- Topic sentence: title, author, strong verb, main idea: Act five of the play “Othello”, by William Shakespeare, correctly depicts how betrayal invades one’s mind.
- Supporting ideas to prove main ideas: Throughout the play, Iago is wrecking everyone’s lives because he felt betrayed by Othello, but he’s not the only one. Othello is rage driven by the possibility that the two most important people in his life have a possibility of an affair; he even strangled his wife in an “avenging” act. Emilia, hearing her dying mistress, instantly accuses Othello of murdering her when even Desdemona dictates his innocence.
- Explanation of ideas: All of the people who acted out of emotion have one thing in common, betrayal
- Concluding sentence: restate main idea: The fifth act of William Shakespeare’s “Othello” clearly illustrates the emotional power of betrayal.
- Topic sentence: title, author, strong verb, agree/disagree (correctly portrays/ incorrectly portrays), because ___________ and _____________: The final act of “Othello” by William Shakespeare presents how profoundly betrayal by can affect the actions of people.
- Claim 1:
- Set-up: Right after Roderigo is killed and Cassio is very wounded, Othello retreats to his bedroom where earlier he had sent his wife. Fueled by the so called anger of betrayal, he awakes her and proceeds to tell her to admit her sins. She claims to be faithful and tells him that Cassio must have just found her handkerchief.
- Evidence: Lead-in “ quotation” ( ): Angrily, he responds, “Yes, presently: Therefore confess thee freely of thy sin; For to deny each article with oath; Cannot remove nor choke the strong conception That I do groan withal. Thou art to die” (Shakespeare 5.2.3364-3368)
- Explanation of quotation to prove claim: Othello is telling her that the betrayal of her oath and denying of her sins is a crime that should be punished by death. He, being fueled by betrayal, refused to listen to Desdemona.

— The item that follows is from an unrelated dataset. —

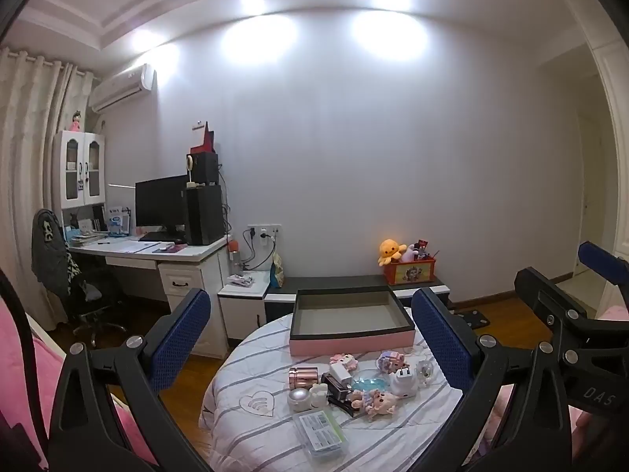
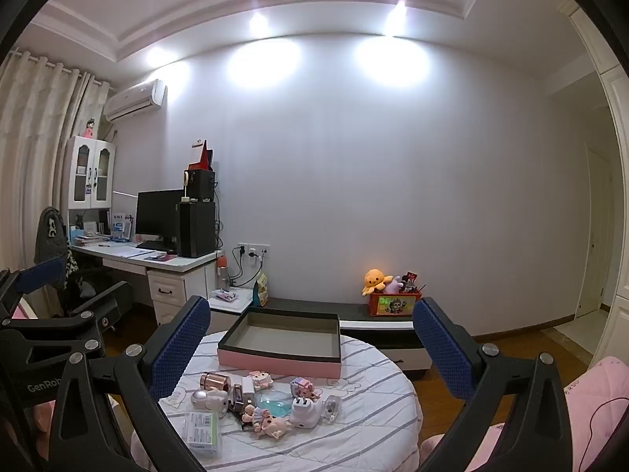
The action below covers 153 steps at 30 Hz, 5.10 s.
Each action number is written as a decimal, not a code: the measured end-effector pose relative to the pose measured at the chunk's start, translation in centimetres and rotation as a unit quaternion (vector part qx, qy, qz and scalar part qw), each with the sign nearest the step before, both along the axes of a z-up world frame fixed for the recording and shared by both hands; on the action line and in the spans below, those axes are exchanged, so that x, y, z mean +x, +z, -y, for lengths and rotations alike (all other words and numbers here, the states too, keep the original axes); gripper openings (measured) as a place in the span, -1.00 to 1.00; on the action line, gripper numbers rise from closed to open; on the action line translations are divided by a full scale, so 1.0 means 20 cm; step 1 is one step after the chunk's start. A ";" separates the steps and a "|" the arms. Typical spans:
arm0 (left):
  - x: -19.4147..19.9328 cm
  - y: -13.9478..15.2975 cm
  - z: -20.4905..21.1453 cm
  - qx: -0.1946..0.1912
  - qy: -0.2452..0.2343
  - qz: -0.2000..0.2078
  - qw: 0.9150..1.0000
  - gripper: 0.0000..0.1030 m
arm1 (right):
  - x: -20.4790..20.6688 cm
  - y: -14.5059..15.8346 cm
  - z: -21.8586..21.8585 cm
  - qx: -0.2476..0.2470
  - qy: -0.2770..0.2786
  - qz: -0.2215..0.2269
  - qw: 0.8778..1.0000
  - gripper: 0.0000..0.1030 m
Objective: Organize rigid objects
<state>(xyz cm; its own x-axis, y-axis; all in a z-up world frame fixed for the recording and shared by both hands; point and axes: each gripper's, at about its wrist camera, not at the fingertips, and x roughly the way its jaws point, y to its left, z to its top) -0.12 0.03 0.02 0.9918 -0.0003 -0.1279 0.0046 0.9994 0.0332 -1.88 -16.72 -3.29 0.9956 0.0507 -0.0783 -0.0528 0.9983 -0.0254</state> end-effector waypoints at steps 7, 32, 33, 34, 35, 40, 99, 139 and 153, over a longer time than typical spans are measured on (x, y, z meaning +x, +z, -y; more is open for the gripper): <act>0.01 0.00 0.00 0.001 -0.001 -0.010 1.000 1.00 | 0.00 0.00 0.00 0.000 0.000 -0.001 1.000 1.00; 0.00 0.00 -0.02 0.003 0.005 -0.006 1.000 1.00 | 0.00 0.00 -0.01 -0.001 -0.001 -0.001 1.000 1.00; 0.00 0.00 -0.01 0.003 0.005 -0.006 1.000 1.00 | -0.01 0.00 -0.01 -0.001 -0.001 -0.001 1.000 1.00; 0.00 0.00 -0.01 0.003 0.004 -0.006 1.000 1.00 | -0.01 0.00 -0.01 -0.001 0.000 0.000 1.000 1.00; 0.00 0.00 -0.01 0.003 0.004 -0.006 1.000 1.00 | 0.00 0.00 0.00 0.000 0.000 -0.001 1.000 1.00; 0.00 0.00 -0.02 0.003 0.005 -0.005 1.000 1.00 | -0.01 0.00 -0.01 -0.001 -0.001 -0.001 1.000 1.00; -0.01 0.00 -0.02 0.002 0.004 -0.007 1.000 1.00 | 0.00 -0.01 0.00 0.001 0.000 -0.003 1.000 1.00; 0.59 -0.76 -0.14 -0.025 -0.001 -0.216 0.976 1.00 | 0.46 -0.50 0.06 0.007 -0.003 -0.139 0.990 1.00; 0.79 -1.23 -0.01 0.004 0.015 -0.339 0.940 0.86 | 0.72 -0.91 0.19 0.008 -0.014 -0.249 0.968 1.00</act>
<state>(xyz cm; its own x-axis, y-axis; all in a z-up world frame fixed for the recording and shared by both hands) 15.64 0.28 -24.54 0.6811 0.0298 -0.7316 -0.0012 0.9992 0.0396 12.49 -20.46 -21.54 0.8360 0.0295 -0.5480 -0.0271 0.9996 0.0124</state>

- Counterclaim 1: However, ....
- Set-up: However, one could say that jealousy mainly fuels the actions of the characters.
- Evidence: Lead-in “ quotation” ( ): Iago convinces Roderigo that the way to capture Desdemona’s heart is to end Cassio. Roderigo, jealous of anyone who has a better love life with Desdemona than him, agrees to this plan, and decrees, “I have no great devotion to the deed; And yet he hath given me satisfying reasons:'Tis but a man gone. Forth, my sword: he dies” (Shakespeare 5.1.3144-3146).
- Explanation of quotation to prove counterclaim: Roderigo explains since Cassio has Desdemona’s heart, he has given him a reason to kill him. Roderigo is acting upon his jealousy.
- What are the strengths/ flaws of this argument?
- Many may believe that jealousy is the main stimulus, but that is not the case. If Othello was jealous of Cassio, he probably would have rathered kill Cassio with his own two hands rather than Desdemona, but he didn’t, instead he let Iago kill Cassio and killed Desdemona himself, proving he was hurt worse from Desdemona than Cassio. To Othello, the betrayal hurt more than jealousy.
- Concluding sentence: restate main idea: William Shakespeare's “Othello” Act Five proves that betrayal dominates one’s life.